The problem - State how many lines in the following entries hold the word "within". The reply is that number only.

Stored entries:
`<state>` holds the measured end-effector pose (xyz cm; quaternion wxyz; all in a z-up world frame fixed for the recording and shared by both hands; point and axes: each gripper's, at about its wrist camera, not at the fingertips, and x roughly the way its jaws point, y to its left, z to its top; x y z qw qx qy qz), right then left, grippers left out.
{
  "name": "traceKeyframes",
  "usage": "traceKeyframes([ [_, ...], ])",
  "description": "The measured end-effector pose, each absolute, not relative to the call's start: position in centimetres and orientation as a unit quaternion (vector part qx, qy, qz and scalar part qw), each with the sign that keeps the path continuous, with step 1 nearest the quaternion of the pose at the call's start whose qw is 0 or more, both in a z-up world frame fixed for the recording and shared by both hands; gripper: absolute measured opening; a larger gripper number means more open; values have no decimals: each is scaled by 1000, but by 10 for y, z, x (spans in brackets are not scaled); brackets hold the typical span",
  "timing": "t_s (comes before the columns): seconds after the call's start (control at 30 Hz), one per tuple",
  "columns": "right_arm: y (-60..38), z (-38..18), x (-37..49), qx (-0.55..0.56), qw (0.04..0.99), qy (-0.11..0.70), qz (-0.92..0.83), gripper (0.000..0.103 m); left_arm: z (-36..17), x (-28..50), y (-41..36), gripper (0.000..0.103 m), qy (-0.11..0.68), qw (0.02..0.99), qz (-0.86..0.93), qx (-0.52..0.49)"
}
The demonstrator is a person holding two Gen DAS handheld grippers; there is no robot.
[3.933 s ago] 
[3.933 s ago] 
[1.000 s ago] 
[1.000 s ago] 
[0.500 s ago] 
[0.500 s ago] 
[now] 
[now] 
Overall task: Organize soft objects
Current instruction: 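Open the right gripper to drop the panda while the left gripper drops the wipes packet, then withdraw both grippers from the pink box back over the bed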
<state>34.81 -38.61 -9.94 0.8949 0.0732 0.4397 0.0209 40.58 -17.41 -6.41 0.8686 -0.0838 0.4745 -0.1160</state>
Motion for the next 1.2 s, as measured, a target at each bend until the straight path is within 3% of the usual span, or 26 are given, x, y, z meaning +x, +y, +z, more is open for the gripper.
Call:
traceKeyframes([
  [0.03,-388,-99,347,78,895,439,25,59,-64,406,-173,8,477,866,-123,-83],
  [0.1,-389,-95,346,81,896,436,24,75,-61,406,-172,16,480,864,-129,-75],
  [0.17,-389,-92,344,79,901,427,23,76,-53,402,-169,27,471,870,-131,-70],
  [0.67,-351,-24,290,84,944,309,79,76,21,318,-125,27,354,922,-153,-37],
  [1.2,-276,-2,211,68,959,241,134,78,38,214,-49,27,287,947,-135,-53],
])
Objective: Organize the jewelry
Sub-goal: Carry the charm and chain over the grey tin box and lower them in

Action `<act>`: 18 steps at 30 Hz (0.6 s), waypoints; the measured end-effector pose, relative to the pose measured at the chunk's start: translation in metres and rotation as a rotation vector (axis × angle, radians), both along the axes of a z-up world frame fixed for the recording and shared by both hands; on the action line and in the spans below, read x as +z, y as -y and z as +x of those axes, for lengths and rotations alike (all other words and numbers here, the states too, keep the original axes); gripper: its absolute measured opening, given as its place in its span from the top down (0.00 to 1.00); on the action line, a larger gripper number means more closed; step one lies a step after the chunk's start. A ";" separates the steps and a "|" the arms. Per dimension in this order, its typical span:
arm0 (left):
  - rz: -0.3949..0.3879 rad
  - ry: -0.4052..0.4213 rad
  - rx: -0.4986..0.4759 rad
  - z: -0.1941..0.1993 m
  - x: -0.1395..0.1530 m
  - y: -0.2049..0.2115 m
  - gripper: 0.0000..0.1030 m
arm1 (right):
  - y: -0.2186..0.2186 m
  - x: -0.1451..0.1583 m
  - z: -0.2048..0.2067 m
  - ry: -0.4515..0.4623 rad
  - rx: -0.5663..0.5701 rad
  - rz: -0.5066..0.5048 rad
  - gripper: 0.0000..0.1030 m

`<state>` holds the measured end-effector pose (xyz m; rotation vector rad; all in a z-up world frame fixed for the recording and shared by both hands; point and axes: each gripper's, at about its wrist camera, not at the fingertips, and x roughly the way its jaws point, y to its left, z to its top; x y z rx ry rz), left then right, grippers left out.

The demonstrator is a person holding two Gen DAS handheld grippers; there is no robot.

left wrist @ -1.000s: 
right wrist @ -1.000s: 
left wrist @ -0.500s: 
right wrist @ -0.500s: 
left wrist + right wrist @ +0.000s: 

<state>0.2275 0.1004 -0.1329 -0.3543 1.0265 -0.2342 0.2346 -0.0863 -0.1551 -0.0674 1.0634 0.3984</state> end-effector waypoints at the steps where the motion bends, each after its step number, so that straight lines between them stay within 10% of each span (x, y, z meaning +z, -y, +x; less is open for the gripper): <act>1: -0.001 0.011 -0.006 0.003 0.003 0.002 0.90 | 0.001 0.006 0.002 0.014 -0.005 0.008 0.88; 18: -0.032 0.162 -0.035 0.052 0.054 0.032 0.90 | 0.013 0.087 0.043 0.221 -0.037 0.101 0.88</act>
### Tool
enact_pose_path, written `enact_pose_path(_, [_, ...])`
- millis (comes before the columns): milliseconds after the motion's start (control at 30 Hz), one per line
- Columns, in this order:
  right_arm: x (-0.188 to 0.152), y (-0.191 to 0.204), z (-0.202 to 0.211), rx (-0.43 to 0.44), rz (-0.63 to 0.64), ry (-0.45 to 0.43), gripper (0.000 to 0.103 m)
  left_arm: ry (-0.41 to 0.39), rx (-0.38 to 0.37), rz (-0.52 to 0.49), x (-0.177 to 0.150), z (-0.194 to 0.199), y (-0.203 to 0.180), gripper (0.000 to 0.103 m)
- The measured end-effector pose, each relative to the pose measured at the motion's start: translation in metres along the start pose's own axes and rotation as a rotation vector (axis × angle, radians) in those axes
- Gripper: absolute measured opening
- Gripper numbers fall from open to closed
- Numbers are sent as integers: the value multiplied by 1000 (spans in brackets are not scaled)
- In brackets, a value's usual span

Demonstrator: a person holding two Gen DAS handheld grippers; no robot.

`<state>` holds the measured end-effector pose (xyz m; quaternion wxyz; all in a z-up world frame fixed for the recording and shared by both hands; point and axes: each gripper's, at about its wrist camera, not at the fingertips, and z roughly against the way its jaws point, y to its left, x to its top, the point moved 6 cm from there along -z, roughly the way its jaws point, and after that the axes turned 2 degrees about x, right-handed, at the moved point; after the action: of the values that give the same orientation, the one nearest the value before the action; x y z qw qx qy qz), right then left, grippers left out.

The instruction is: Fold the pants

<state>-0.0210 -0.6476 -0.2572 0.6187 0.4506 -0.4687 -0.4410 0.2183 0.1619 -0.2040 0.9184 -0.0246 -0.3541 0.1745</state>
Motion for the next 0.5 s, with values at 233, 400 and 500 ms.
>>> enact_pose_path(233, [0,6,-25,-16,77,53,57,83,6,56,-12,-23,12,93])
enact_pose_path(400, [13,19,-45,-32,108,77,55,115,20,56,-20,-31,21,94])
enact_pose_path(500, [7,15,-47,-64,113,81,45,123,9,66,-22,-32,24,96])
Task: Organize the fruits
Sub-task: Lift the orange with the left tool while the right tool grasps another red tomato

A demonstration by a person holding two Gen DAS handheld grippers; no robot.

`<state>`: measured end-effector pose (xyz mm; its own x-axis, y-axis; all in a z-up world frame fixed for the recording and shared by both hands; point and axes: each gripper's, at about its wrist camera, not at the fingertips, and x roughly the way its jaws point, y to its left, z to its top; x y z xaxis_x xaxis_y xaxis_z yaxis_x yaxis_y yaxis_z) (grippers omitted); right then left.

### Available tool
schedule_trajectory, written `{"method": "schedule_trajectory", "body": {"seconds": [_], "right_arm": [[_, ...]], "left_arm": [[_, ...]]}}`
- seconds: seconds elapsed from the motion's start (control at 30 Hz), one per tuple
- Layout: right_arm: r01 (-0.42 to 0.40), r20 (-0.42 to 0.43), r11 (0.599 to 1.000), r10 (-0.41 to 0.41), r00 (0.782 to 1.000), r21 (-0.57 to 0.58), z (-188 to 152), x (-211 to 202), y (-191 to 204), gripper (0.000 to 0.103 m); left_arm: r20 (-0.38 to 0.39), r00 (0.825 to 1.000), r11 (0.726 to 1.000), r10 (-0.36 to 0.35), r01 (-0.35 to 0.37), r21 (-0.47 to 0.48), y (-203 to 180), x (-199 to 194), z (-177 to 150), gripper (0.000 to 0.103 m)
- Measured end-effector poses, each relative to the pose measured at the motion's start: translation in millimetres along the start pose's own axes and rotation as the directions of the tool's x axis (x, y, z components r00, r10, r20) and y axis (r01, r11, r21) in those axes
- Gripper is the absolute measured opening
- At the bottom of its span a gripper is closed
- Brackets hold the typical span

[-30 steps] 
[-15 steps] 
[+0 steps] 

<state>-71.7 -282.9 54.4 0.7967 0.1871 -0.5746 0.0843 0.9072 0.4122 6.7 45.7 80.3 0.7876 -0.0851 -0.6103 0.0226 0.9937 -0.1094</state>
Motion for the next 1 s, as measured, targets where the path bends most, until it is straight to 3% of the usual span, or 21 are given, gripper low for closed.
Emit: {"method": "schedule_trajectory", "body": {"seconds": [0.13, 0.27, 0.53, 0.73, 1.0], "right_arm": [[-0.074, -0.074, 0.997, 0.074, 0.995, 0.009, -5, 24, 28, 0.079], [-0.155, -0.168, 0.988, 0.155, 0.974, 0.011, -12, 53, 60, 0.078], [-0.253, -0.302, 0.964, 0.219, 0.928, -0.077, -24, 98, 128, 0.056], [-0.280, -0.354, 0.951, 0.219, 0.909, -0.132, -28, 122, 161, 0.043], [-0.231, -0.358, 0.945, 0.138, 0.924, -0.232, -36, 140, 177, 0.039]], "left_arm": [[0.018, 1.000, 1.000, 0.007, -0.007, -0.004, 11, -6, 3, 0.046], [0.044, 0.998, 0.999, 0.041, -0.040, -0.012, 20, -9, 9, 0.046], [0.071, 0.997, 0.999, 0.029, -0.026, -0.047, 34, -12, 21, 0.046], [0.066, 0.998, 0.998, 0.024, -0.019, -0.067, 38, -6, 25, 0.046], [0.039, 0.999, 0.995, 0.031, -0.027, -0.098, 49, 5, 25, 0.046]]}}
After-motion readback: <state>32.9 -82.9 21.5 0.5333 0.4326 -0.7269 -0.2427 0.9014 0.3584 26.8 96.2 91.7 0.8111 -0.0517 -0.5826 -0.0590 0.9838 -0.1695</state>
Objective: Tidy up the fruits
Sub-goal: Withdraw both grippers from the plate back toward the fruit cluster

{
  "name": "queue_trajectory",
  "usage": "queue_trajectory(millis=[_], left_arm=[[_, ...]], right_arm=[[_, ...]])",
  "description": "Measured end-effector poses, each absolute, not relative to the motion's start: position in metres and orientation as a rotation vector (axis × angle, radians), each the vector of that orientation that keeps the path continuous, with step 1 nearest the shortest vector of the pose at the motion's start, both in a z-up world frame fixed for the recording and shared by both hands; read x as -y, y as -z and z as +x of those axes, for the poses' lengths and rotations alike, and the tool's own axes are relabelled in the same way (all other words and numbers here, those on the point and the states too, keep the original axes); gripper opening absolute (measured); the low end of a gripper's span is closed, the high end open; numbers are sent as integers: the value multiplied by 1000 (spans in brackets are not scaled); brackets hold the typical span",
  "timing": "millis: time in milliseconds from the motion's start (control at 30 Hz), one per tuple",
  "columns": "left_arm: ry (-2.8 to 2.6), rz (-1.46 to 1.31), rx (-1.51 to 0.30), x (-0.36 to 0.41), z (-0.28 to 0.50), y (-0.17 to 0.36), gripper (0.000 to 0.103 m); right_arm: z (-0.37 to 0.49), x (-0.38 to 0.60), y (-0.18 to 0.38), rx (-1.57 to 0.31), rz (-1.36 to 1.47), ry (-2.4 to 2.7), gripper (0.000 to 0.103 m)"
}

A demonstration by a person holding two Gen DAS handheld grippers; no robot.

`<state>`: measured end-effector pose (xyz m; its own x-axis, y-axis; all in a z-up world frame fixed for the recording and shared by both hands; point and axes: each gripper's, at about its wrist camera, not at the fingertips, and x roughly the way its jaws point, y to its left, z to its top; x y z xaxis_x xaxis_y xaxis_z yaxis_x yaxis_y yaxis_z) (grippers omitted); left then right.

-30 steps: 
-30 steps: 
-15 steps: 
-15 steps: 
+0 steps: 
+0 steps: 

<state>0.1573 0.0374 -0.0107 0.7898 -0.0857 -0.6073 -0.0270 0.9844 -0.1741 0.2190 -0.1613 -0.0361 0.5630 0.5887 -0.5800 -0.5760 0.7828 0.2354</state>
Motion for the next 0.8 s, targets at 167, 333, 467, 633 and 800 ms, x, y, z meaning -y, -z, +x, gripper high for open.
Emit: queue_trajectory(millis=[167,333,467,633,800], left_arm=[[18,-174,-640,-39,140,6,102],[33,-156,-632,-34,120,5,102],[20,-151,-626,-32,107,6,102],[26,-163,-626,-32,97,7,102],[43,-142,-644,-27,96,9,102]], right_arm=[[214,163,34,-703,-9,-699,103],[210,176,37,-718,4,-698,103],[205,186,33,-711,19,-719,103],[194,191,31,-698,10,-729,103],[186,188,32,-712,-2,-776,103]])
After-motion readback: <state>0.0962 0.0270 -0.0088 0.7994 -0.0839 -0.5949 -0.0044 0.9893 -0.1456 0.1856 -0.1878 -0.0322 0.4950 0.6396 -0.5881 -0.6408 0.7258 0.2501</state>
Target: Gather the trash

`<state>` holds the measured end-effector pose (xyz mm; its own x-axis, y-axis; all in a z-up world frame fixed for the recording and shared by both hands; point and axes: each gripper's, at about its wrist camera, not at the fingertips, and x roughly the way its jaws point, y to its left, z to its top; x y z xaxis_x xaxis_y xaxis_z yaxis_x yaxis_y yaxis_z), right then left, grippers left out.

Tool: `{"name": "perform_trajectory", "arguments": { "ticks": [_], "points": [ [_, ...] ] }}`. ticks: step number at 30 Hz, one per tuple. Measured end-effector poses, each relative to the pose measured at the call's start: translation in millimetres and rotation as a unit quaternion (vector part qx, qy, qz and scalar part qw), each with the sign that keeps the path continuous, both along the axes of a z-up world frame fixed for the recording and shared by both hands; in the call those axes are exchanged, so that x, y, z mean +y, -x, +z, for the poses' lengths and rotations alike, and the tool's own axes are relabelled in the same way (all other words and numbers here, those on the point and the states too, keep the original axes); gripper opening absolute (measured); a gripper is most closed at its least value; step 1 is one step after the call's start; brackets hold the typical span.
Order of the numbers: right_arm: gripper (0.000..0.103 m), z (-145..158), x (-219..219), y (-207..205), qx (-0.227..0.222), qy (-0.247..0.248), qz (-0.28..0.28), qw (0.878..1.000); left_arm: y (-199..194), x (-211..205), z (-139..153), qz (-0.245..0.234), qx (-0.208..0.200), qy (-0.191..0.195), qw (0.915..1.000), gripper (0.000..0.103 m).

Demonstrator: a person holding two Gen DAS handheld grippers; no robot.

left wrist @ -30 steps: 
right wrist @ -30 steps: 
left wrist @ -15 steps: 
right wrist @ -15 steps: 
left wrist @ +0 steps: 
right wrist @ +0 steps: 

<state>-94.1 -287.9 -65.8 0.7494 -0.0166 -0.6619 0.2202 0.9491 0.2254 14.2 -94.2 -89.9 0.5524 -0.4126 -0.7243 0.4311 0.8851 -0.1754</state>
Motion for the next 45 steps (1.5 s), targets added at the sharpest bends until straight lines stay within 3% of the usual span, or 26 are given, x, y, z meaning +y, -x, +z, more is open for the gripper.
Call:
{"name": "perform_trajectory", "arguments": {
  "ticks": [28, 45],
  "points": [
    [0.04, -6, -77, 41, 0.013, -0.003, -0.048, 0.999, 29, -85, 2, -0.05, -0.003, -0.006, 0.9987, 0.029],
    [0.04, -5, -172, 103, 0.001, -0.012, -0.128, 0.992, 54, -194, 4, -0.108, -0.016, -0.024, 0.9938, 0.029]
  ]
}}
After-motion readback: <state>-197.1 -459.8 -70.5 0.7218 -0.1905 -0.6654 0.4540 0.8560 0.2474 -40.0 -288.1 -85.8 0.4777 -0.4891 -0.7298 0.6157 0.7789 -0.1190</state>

Reply to the exercise - 3